Selon le docteur Davis, le meilleur moyen de venir en aide à ces familles est de mettre en place des thérapies familiales. Tous les experts que j'ai pu rencontrer m'ont affirmé d'une même voix que le traitement de ces familles ne sera possible qu'après avoir augmenté les fonds dévolus à la lutte contre les TOC. Sam Challis, membre de l'association Mind, propose d'offrir aux parents atteints de TOC une aide spécifique – leur permettant, par exemple, de contrôler leurs comportements obsessionnels afin de ne pas affecter leurs enfants. Malheureusement, les coups de rabot successifs dans les budgets de la Sécurité sociale des pays développés n'incitent pas à l'optimisme. Une victime de TOC a donc à peu près autant de chance de pouvoir consulter un spécialiste rapidement que ma mère d'accepter d'aller faire un tour à la plage cet été.

À part ça, il est temps que la population se rende compte qu'un mec qui taille son crayon avec frénésie n'est pas « victime de TOC ». J'en ai ras le bol des types qui montrent leur collection de vinyles rangés alphabétiquement et s'exclament « oui je sais, j'ai un TOC. » Le professeur Nestadt est de mon avis quand il dit que « personne ne savait ce qu'était un TOC avant qu'Hollywood ne se mette à en représenter. Encore aujourd'hui, les gens ont toujours du mal à envisager les diverses variétés de TOC comme autant de maladies. »

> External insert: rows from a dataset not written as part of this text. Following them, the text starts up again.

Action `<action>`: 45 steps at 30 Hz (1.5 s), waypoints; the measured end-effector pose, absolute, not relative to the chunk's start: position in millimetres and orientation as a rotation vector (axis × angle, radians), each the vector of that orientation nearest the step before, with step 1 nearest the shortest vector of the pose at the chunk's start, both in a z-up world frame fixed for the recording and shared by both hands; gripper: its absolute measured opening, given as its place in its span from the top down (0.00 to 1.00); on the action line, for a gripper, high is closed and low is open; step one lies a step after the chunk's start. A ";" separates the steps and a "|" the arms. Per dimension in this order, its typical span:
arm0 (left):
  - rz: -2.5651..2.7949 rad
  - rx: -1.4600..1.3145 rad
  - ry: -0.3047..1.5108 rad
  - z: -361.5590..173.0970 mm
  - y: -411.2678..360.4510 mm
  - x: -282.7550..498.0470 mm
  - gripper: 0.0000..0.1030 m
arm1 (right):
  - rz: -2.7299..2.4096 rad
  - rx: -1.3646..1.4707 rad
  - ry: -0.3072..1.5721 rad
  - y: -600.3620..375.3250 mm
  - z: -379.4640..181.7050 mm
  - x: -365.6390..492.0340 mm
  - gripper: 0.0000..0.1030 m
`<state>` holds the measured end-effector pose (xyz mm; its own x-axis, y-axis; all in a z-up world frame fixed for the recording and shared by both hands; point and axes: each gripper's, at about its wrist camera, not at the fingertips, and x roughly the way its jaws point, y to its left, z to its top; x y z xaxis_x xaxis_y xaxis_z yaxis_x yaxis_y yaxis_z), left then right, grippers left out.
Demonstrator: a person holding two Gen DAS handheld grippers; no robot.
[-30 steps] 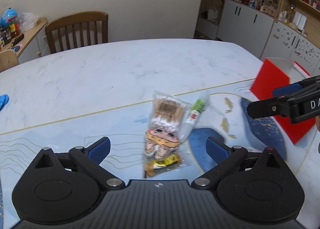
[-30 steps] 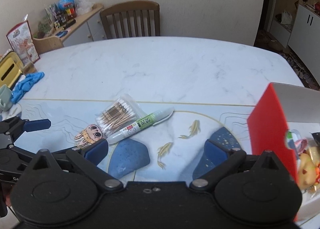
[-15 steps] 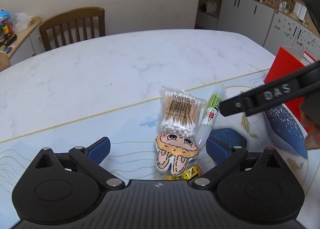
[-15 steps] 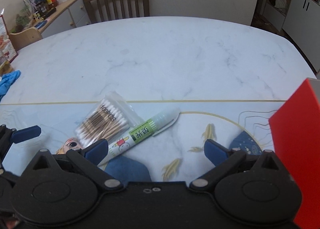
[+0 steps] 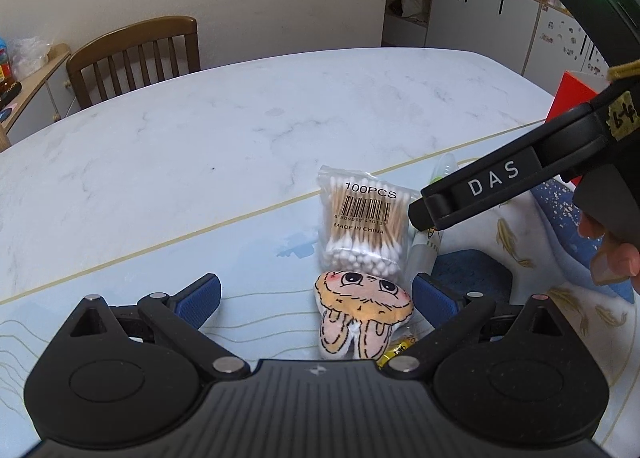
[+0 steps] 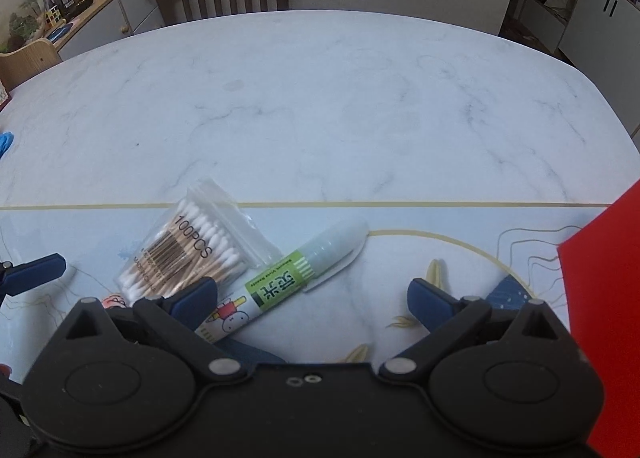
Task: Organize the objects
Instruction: 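Grasp the green-white glue stick with the right gripper while the left grasps the cartoon bunny card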
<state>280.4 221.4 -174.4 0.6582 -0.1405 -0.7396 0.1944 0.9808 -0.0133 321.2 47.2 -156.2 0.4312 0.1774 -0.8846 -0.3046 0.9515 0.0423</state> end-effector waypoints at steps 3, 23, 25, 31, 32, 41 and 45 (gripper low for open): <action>-0.195 0.071 0.831 -176.4 220.1 280.6 0.01 | 0.302 -0.125 1.095 50.8 -160.6 322.7 0.01; -0.214 0.104 0.804 -180.5 215.3 271.0 0.12 | 0.309 -0.177 1.067 36.5 -174.2 302.8 0.10; -0.221 0.101 0.805 -180.3 215.4 271.4 0.25 | 0.319 -0.182 1.059 35.3 -172.6 298.8 0.20; -0.229 0.100 0.809 -177.2 210.1 268.4 0.44 | 0.345 -0.194 1.034 26.0 -167.6 288.3 0.46; -0.229 0.102 0.809 -176.5 209.5 267.8 0.46 | 0.347 -0.194 1.031 22.6 -166.4 286.7 0.49; -0.186 0.037 0.843 -169.6 215.2 270.4 0.50 | 0.356 -0.213 1.010 16.7 -153.5 275.8 0.84; -0.177 0.027 0.839 -162.0 217.1 267.7 0.50 | 0.369 -0.193 0.993 10.8 -144.1 266.4 0.84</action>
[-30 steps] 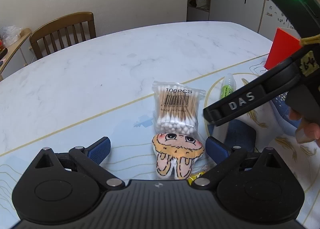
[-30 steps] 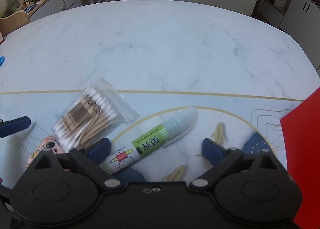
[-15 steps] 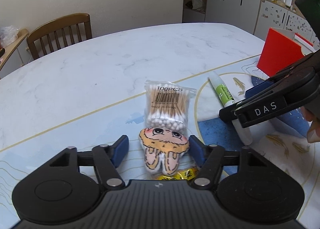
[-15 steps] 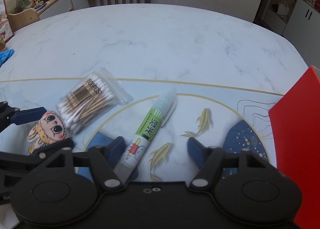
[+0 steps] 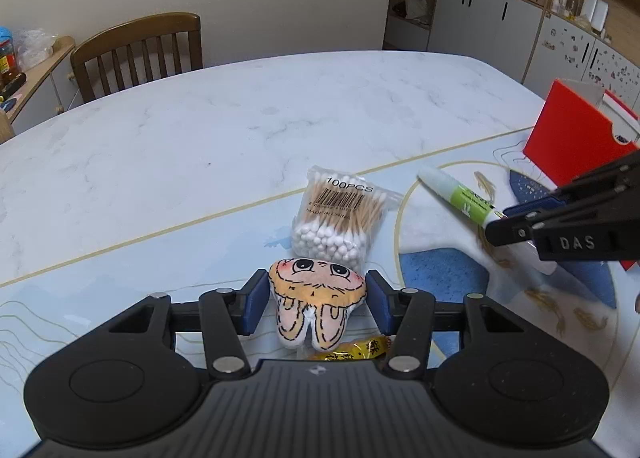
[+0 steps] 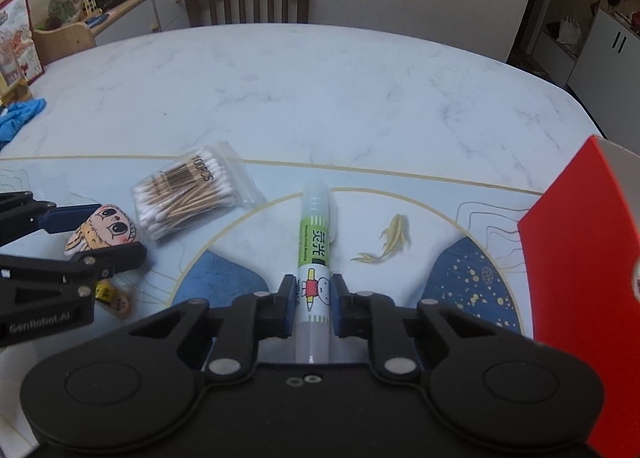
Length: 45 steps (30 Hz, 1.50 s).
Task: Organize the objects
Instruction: 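Grasp the green-white glue stick with the right gripper while the left grasps the cartoon bunny card, then carry the glue stick and bunny card over the red box with both grippers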
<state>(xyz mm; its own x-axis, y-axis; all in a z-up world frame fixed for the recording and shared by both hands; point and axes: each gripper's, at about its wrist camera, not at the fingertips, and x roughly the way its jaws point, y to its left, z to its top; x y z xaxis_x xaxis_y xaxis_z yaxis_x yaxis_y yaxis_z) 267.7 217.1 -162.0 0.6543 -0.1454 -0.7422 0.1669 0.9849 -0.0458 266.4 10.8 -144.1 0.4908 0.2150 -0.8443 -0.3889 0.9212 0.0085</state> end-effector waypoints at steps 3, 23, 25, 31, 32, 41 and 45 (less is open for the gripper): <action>-0.176 0.012 0.832 -153.6 217.6 264.7 0.50 | 0.379 -0.160 0.986 4.6 -136.3 258.9 0.84; -0.261 -0.049 0.804 -104.8 179.8 224.8 0.51 | 0.385 -0.053 0.858 -61.2 -84.4 190.8 0.84; -0.282 -0.043 0.792 -97.7 168.5 222.8 0.51 | 0.384 -0.044 0.838 -69.3 -76.5 186.4 0.84; -0.343 -0.024 0.760 -75.2 128.3 219.9 0.51 | 0.374 -0.007 0.783 -101.7 -55.1 178.5 0.84; -0.352 -0.018 0.756 -71.9 120.8 220.1 0.51 | 0.371 -0.001 0.775 -107.4 -52.1 177.6 0.84; -0.429 0.011 0.714 -47.5 49.4 228.4 0.51 | 0.335 0.026 0.723 -168.7 -34.5 183.1 0.84; -0.456 0.028 0.699 -41.1 15.0 236.2 0.51 | 0.313 0.042 0.708 -199.6 -30.3 189.6 0.84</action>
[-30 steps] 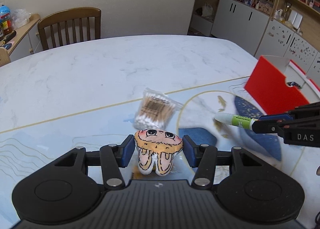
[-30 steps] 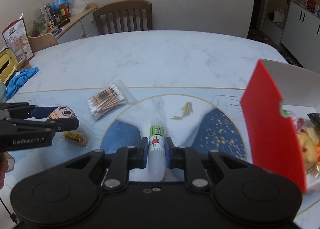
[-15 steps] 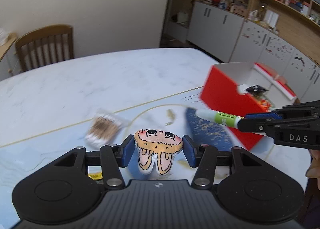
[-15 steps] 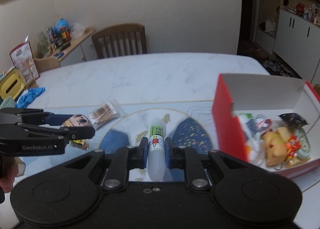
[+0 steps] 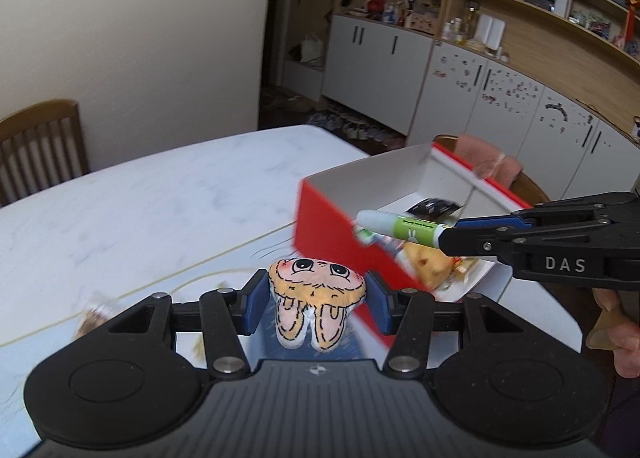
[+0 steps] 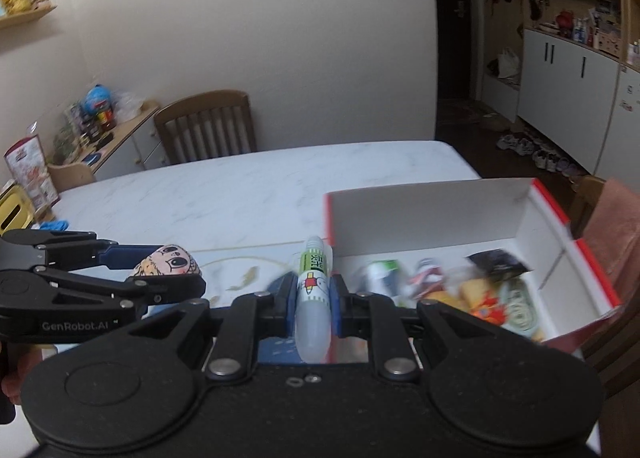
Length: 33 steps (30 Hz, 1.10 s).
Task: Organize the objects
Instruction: 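Carry the glue stick and bunny card over the red box with both grippers, then lower the glue stick and bunny card into the box and open both grippers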
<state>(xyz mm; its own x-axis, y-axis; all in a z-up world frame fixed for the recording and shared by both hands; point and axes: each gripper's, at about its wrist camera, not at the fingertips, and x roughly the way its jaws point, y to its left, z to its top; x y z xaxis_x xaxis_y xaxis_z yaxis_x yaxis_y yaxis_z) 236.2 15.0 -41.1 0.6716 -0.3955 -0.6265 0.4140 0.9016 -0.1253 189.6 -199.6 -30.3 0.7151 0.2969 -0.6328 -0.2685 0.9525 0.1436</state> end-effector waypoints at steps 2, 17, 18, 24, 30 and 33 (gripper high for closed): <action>-0.468 0.037 0.693 -38.5 -2.4 240.4 0.51 | 0.304 0.045 0.701 -212.5 -29.3 192.6 0.84; -0.494 0.092 0.726 -47.6 -107.0 285.0 0.51 | 0.274 0.061 0.719 -303.3 -46.1 215.9 0.84; -0.494 0.097 0.727 -48.5 -112.9 289.0 0.51 | 0.273 0.059 0.722 -307.6 -47.5 217.9 0.84; -0.479 0.140 0.768 -61.9 -142.4 316.6 0.50 | 0.278 0.059 0.757 -324.6 -62.0 230.0 0.84; -0.447 0.181 0.821 -79.9 -162.1 347.5 0.51 | 0.296 0.047 0.792 -326.3 -77.7 243.2 0.84; -0.429 0.193 0.856 -90.5 -168.0 359.6 0.50 | 0.309 0.037 0.804 -323.7 -83.4 248.4 0.84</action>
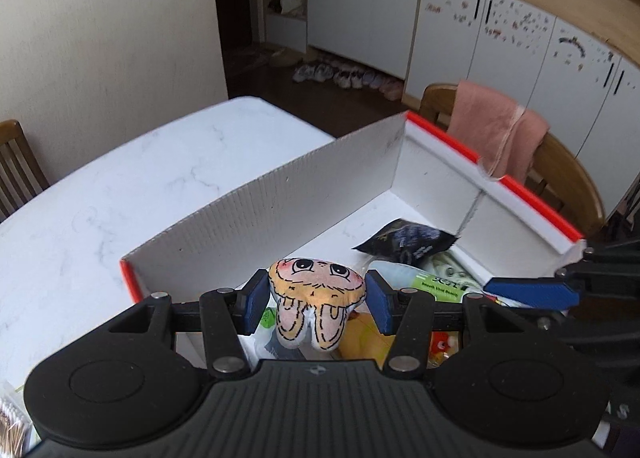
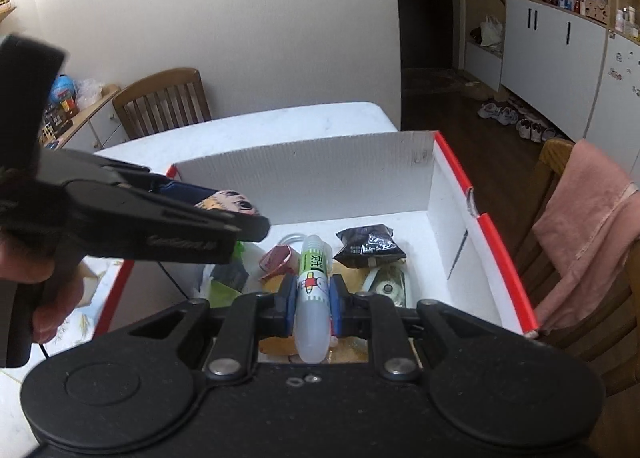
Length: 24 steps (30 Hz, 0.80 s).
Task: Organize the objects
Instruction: 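Lower the glue stick and bunny card into the box and open both grippers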
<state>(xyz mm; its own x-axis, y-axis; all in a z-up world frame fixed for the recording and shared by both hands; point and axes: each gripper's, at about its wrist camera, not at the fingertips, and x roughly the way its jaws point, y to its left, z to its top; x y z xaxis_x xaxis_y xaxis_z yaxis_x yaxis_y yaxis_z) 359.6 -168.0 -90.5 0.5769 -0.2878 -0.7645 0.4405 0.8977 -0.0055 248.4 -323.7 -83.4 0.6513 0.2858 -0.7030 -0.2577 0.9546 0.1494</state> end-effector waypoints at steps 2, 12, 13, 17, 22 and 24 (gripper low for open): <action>-0.413 0.200 0.880 -97.7 -170.7 366.8 0.50 | 0.320 0.021 0.812 -321.8 -87.1 252.1 0.84; -0.373 0.222 0.971 -118.2 -179.6 392.0 0.50 | 0.347 -0.044 0.866 -315.0 -107.4 272.3 0.84; -0.371 0.223 0.985 -120.2 -180.1 394.6 0.50 | 0.351 -0.050 0.873 -313.2 -107.4 272.0 0.84; -0.364 0.221 1.025 -126.8 -178.4 399.8 0.50 | 0.352 -0.072 0.891 -309.6 -112.8 274.9 0.84; -0.365 0.181 1.064 -127.0 -175.1 405.8 0.49 | 0.353 -0.081 0.906 -307.4 -114.6 275.7 0.84; -0.365 0.181 1.070 -126.2 -175.1 406.0 0.49 | 0.353 -0.080 0.913 -307.6 -114.2 275.6 0.84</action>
<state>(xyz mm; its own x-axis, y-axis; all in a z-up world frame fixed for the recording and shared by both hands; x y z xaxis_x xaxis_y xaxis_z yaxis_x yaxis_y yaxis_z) 406.0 -175.1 -126.2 0.4279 -0.2036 -0.8806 0.3771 0.9257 -0.0307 275.6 -307.6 -114.2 0.5578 0.2653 -0.7864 -0.3328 0.9395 0.0808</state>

Avoir un TOC peut conduire une mère à refuser de faire un câlin à sa fille pour son anniversaire de peur d'entrer en contact avec ses microbes. Comme le dit M. Challis, « un TOC est une maladie grave qui nécessite des moyens importants. » Mon expérience personnelle m'a incitée à demander de l'aide bien plus rapidement qu'une personne « normale ». C'est sans doute grâce à cela qu'aujourd'hui je mène une vie à peu près normale.

En fait, au fur et à mesure de la rédaction de cet article, je me suis rendu compte que connaître l'origine de ma maladie importe peu. Vous ne pouvez pas reprocher à quelqu'un de vous avoir transmis tel ou tel trouble psychique – personne ne songerait à critiquer une personne atteinte d'un rhume. S'il m'est toujours difficile de ne pas éclater de rire quand je vois ma mère essayer de fermer le coffre de sa voiture avec son pied, je sais très bien que ce n'est pas de sa faute.